Well I guess this kind of answers this morning’s question about the age of MMA training consent. Rory Macdonald started training when he was 14 years old, now look at him: suplexing the 209 and loving life. He even blogs about it. In his latest weblog, Rory chronicles his early beginnings as a lanky teen, awkward in both life and love, living life as a fighter in a high school setting. Getting into hijinx, faking his own death and then finally traveling down the great Mississippi with Jim. Wait no, that last part was Huck Finn…
Without further adieu, Rory MacDonald everybody.
My interest in mixed martial arts started when I was very young and still at school. My brother, my dad and I would sit around and watch early UFC video tapes at home and then I’d go outside and slug the heavy bags that my father had hung up in his yard. I would repeat the punches and kicks that I’d seen my UFC heroes use on television and nothing excited me more as a kid.
I’ve always enjoyed competition and combat sports. I’d always had an interest in MMA, but wasn’t able to do anything about that interest until I found an MMA gym at 14 and started training. I loved the training and couldn’t get enough of it. I quit all the other sports I was doing, including hockey, and focused entirely on dedicating my life to becoming a great mixed martial artist.
Mixed martial arts took over my life, and it was often all I thought about when I was at school. If I was sitting in a lesson and bored, I’d be thinking about training. If I was eating lunch at lunchtime, I’d be thinking about training. If I was counting down the minutes until the school bell rang, I’d be thinking about training. Nobody at school believed me when I told them I was planning on becoming a professional fighter. It got to the point where I actually hated telling people about it, because they all just assumed Rory was telling another lie.
I wasn’t a super popular kid at school, and not many people put a lot of value into the stuff I was saying at 14. I was small and shy and didn’t think the same way a lot of the kids in my class did. I was, after all, thinking of becoming a fighter.
I was very nervous ahead of my pro debut, as all my family was in attendance and I still didn’t really know what to expect from the sport. Training is one thing, but actually competing is a different proposition altogether.
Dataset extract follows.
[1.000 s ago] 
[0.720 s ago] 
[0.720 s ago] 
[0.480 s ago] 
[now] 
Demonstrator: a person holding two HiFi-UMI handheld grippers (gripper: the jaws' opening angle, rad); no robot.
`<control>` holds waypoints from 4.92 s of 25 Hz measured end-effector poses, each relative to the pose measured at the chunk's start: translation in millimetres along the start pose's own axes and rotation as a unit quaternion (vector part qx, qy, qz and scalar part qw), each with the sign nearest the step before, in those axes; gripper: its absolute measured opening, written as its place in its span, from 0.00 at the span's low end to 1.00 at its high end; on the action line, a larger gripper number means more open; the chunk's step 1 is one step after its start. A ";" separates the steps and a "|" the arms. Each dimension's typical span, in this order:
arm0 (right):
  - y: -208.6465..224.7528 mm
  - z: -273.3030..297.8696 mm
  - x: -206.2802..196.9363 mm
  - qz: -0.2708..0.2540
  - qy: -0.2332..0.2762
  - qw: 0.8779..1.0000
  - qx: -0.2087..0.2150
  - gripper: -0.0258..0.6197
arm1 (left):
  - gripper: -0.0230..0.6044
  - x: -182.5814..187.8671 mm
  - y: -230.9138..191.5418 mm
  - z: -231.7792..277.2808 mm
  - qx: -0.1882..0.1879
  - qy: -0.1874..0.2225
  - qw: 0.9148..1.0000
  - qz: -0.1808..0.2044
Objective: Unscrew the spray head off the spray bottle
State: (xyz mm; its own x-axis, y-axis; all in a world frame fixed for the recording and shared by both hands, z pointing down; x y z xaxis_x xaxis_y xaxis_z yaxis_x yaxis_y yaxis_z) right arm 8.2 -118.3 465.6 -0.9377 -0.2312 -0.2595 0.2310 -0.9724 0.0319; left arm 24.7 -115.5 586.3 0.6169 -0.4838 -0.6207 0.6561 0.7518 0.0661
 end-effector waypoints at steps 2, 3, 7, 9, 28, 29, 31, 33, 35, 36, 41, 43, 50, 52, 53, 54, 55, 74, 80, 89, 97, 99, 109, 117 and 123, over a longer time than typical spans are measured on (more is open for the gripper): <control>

I didn’t really know how to deal with the build-up to the fight — the waiting, the thinking, the walking to the cage and that whole process. Normally, if I got into a fight at school or at home, it would happen spontaneously. You wouldn’t have all that time to think about it and you never gave nerves a chance.
I am now 21 and am currently competing in the UFC. On August 6, I will face Mike Pyle at UFC 133 in Philadelphia. I’m sure I’ll be nervous, just hopefully not to the extent I was at 16. Preparation has allowed me to have confidence in myself and subsequently I am looking forward to August 6, rather than fearing it.